In vitro cardiovascular safety assessments showed that at 10 and 30 μM, BMS-927711 caused less than 30% inhibition of the hERG potassium channel alpha subunit expressed in HEK-293 cells, and had no significant effect on L-type sodium or calcium channels expressed in these cells.[1]
The compound was not mutagenic in an exploratory Ames study.[1]
BMS-927711 had good permeability in the parallel artificial membrane permeability assay (PAMPA), with values of 190 and 320 nm/sec at pH 5.5 and 7.4, respectively.[1]
The crystalline solubility of BMS-927711 was 50 μg/mL.[1]
The human plasma protein unbound fraction (fu) for BMS-927711 was 6.9%.[1]
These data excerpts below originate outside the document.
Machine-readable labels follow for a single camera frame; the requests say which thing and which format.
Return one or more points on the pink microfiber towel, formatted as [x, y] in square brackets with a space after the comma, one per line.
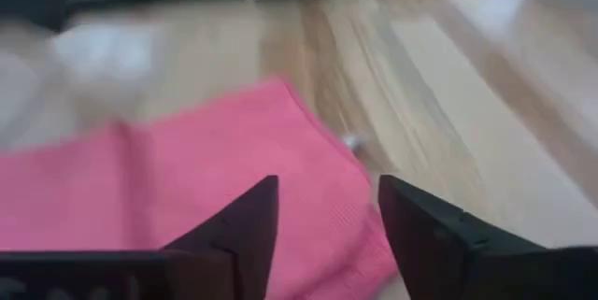
[210, 160]

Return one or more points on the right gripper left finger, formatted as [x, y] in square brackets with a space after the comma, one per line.
[140, 276]

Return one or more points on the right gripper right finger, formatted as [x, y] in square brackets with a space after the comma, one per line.
[467, 267]

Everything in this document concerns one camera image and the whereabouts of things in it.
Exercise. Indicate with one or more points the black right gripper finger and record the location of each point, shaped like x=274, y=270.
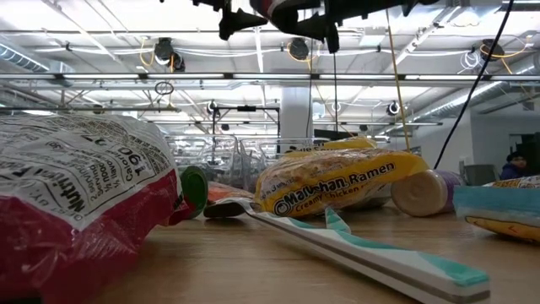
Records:
x=306, y=12
x=310, y=30

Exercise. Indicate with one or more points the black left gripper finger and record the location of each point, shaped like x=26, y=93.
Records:
x=249, y=16
x=244, y=23

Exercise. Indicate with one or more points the yellow Maruchan ramen packet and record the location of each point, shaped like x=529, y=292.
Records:
x=329, y=181

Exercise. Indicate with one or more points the white pillar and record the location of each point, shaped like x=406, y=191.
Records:
x=295, y=110

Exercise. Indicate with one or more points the orange snack packet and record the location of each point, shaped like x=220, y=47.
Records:
x=228, y=191

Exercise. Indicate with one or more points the green spice jar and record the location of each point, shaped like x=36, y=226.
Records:
x=194, y=188

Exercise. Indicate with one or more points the purple label spice jar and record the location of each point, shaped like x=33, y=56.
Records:
x=422, y=192

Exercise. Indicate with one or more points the grey chair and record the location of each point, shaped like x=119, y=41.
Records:
x=478, y=174

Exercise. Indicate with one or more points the person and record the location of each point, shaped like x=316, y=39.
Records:
x=516, y=166

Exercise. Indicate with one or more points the red ramen packet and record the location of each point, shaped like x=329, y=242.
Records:
x=63, y=190

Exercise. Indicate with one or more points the blue ramen packet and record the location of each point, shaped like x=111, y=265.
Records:
x=498, y=202

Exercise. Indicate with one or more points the silver ceiling duct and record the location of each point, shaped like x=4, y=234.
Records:
x=21, y=59
x=464, y=99

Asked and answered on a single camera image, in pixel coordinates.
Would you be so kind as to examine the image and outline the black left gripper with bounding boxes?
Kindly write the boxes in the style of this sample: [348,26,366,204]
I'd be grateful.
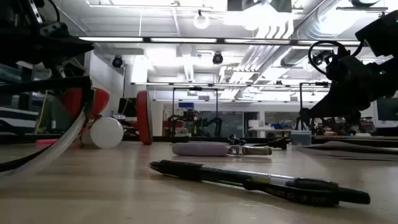
[0,21,96,125]

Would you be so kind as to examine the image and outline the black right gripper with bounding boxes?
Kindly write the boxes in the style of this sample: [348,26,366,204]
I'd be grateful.
[299,45,398,124]

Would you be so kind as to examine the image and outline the white lightbulb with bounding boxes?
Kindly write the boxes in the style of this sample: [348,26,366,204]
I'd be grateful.
[76,116,124,149]

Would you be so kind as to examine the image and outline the red desk lamp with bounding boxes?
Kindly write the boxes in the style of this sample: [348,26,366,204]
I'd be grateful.
[60,86,154,146]

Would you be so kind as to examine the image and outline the small blue round container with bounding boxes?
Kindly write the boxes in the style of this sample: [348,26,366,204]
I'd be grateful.
[290,130,313,146]

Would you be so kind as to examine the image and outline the pink marker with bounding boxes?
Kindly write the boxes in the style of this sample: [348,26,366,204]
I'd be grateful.
[35,139,60,147]

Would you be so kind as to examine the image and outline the white-framed computer monitor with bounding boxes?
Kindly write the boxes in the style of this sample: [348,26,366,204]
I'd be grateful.
[374,96,398,128]

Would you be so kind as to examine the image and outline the black eyeglasses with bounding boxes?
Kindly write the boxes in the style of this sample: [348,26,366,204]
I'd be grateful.
[0,105,90,189]

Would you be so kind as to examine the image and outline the black computer monitor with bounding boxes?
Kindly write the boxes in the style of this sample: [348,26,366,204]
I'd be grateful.
[118,98,138,118]

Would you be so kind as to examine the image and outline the black ballpoint pen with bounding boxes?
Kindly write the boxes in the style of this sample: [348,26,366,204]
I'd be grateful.
[149,159,371,207]

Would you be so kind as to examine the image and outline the white paper roll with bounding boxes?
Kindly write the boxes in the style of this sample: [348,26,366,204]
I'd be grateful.
[150,101,165,137]

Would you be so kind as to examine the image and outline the yellow cable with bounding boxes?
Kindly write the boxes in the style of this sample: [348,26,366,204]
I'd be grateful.
[34,90,48,134]

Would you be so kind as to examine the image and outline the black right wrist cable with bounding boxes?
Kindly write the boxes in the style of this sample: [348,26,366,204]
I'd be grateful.
[307,40,346,76]

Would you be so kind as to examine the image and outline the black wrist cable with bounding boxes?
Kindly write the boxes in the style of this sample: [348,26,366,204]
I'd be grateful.
[45,0,62,23]
[307,40,346,76]

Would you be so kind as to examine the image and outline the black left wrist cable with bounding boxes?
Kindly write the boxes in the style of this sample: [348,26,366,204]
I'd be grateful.
[45,0,62,23]

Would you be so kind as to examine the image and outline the black background rig frame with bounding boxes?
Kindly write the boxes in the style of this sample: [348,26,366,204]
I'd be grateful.
[172,86,219,138]

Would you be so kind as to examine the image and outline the pliers with lilac handles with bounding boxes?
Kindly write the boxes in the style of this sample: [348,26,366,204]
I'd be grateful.
[171,141,273,157]

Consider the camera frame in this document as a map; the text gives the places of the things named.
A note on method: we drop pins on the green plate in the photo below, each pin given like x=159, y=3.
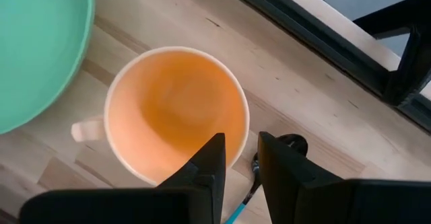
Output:
x=33, y=49

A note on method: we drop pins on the orange mug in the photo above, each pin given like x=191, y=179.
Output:
x=175, y=109

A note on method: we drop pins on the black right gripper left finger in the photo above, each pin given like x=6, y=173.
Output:
x=202, y=183

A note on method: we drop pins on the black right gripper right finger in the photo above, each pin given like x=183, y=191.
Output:
x=303, y=197

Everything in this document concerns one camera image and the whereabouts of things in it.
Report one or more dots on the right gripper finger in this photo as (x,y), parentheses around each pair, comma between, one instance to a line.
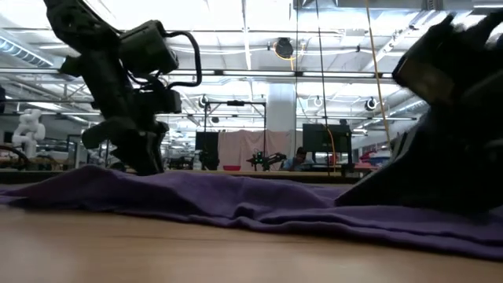
(440,173)

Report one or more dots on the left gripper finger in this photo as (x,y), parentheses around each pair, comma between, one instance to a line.
(143,153)
(100,135)

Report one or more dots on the purple towel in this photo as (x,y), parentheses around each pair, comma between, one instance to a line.
(196,196)

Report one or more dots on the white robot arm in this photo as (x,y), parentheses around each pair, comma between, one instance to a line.
(29,129)

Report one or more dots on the small black robot arm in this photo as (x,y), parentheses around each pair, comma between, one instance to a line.
(265,159)

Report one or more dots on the small black monitor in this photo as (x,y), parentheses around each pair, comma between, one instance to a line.
(207,141)

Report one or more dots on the red bowl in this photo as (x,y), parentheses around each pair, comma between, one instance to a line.
(232,167)

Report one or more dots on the pink cloth backdrop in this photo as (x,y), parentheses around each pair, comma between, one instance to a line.
(239,147)

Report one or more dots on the large black monitor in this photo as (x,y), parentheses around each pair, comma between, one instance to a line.
(318,137)

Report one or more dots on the person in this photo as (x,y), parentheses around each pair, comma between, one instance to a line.
(298,159)

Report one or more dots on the white round column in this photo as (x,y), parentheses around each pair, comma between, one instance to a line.
(281,106)

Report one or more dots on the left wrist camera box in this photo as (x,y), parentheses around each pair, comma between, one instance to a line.
(147,49)

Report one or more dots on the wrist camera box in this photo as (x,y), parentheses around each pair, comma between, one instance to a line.
(147,49)
(428,67)

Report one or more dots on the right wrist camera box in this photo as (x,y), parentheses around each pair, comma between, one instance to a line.
(428,67)

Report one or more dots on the black overhead frame stand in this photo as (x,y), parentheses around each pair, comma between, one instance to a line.
(236,103)

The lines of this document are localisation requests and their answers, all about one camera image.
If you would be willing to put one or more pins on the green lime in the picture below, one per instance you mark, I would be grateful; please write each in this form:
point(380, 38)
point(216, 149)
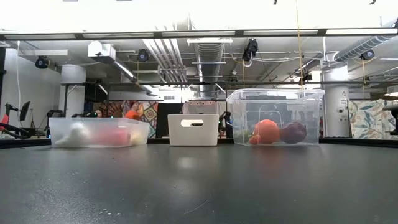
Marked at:
point(244, 136)

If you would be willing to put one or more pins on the small red strawberry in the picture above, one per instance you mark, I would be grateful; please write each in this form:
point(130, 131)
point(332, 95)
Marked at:
point(254, 140)

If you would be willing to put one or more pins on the white garlic bulb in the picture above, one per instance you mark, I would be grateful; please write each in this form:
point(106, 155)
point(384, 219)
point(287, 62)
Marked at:
point(73, 136)
point(138, 137)

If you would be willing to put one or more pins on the orange fruit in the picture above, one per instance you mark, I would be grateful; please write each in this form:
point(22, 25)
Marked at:
point(266, 131)

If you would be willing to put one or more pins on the red bell pepper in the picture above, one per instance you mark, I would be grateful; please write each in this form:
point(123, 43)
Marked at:
point(113, 137)

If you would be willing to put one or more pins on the white plastic basket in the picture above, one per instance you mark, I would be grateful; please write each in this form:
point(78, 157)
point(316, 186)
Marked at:
point(192, 137)

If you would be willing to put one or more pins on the black upright panel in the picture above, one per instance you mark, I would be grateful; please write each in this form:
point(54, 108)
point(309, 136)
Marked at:
point(169, 119)

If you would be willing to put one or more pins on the person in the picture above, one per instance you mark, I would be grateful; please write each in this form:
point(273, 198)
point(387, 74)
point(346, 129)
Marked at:
point(98, 113)
point(133, 112)

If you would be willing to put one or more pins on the black table mat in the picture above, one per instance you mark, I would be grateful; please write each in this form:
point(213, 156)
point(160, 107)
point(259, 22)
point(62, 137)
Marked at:
point(199, 186)

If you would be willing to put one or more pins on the clear plastic bin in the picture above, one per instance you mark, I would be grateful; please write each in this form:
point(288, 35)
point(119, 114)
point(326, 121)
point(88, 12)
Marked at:
point(280, 102)

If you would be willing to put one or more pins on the frosted plastic bin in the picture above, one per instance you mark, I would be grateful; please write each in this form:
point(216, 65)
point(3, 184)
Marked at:
point(93, 124)

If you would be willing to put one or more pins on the white round pillar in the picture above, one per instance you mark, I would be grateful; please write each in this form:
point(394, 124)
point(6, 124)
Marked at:
point(335, 102)

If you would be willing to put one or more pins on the black monitor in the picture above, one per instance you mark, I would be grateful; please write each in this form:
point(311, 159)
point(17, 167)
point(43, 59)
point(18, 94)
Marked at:
point(25, 110)

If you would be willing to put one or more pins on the colourful patterned wall panel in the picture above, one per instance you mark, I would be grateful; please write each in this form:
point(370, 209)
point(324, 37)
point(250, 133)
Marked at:
point(149, 112)

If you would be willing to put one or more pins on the silver ribbed ventilation duct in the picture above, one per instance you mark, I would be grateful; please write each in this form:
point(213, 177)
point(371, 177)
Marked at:
point(360, 46)
point(209, 62)

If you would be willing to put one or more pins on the black ceiling camera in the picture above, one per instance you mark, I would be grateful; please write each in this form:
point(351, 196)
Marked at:
point(250, 49)
point(367, 55)
point(41, 62)
point(143, 56)

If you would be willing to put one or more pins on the white ceiling duct box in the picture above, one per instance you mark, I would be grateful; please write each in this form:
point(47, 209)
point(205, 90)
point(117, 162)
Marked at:
point(102, 51)

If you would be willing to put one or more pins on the black aluminium table frame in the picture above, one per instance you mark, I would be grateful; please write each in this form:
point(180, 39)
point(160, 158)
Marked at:
point(357, 142)

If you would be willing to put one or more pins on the leaf patterned wall panel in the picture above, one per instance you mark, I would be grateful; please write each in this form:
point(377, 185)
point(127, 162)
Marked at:
point(367, 118)

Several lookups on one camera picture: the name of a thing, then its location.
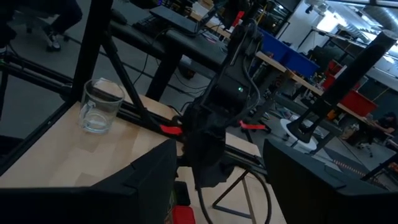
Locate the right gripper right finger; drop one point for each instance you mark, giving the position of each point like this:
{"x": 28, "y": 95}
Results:
{"x": 326, "y": 199}

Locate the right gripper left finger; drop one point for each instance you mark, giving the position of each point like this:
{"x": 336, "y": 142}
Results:
{"x": 93, "y": 205}

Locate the black pepper tin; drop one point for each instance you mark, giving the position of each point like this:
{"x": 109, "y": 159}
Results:
{"x": 182, "y": 193}

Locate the red lid paprika tin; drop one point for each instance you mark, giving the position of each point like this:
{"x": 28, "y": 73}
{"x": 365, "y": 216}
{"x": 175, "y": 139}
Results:
{"x": 184, "y": 215}

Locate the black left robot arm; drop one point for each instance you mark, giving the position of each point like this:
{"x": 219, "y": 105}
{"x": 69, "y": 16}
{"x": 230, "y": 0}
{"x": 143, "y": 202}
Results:
{"x": 233, "y": 87}

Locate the wooden shelf riser black legs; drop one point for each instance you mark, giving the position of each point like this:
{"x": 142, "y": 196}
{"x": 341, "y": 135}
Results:
{"x": 258, "y": 202}

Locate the white round stand base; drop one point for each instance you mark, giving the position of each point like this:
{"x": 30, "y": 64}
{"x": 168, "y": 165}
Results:
{"x": 308, "y": 146}

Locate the clear glass mug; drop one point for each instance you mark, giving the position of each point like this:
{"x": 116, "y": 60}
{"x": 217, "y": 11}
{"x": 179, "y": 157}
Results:
{"x": 99, "y": 109}

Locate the person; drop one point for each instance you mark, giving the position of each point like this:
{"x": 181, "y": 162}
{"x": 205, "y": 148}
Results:
{"x": 62, "y": 15}
{"x": 387, "y": 123}

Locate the red storage bin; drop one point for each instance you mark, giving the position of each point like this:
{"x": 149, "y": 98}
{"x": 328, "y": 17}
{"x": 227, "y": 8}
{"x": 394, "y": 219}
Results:
{"x": 357, "y": 104}

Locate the black desk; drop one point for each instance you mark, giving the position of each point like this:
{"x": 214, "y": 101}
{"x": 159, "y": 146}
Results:
{"x": 192, "y": 46}

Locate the blue storage bin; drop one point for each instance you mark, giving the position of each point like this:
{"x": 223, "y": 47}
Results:
{"x": 289, "y": 56}

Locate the black stand pole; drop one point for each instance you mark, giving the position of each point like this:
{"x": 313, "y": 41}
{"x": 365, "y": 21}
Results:
{"x": 351, "y": 77}

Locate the black aluminium table frame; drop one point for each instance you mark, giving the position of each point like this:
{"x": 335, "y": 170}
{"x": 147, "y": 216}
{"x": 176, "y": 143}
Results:
{"x": 90, "y": 40}

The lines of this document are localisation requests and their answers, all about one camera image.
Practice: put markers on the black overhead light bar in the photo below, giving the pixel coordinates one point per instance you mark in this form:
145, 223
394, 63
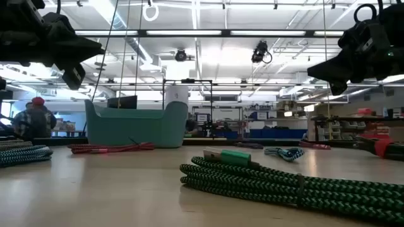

The human liver microsomal stability half-life (HLM T1/2) for BMS-927711 was 83 minutes.[1]

In vivo efficacy [1]
A novel noninvasive marmoset recovery model for in vivo efficacy assessment of CGRP receptor antagonists was developed in our laboratories, which utilizes laser Doppler facial blood flow as a surrogate for intracranial artery diameter. Briefly, marmosets were anesthetized and facial blood flow was increased by four intravenous (IV) administrations of hαCGRP (10 μg/kg) delivered at 45 min intervals (−30, 15, 60, and 105 min). The effect of antagonist, delivered subcutaneously (SC) at 0 min, on the hαCGRP-induced changes in facial blood flow was measured by laser Doppler flowmetry. In this model, compound 8 (Rimegepant hemisulfate, also known as BMS-927711) inhibited hαCGRP-induced increases in marmoset facial blood flow upon subcutaneous (SC) dosing. Compared to predose hCGRP control (−30 min), strong (>50%) inhibition of CGRP-induced effects on facial blood flow were observed with compound 8 dosed sc at 7 mg/kg at 15, 60, and 105 min postdose (Figure 2). Comparing activity versus exposure 15 min postdose, plasma levels of approximately 400 nM were associated with strong in vivo efficacy (>65% inhibition). In comparison, plasma levels of 5 above 1000 nM were needed for similar efficacy in this model. Peak inhibition for 8 was very strong at 75–80% at 60 and 105 min postdose, with corresponding plasma levels just below 800 nM (Figure 3).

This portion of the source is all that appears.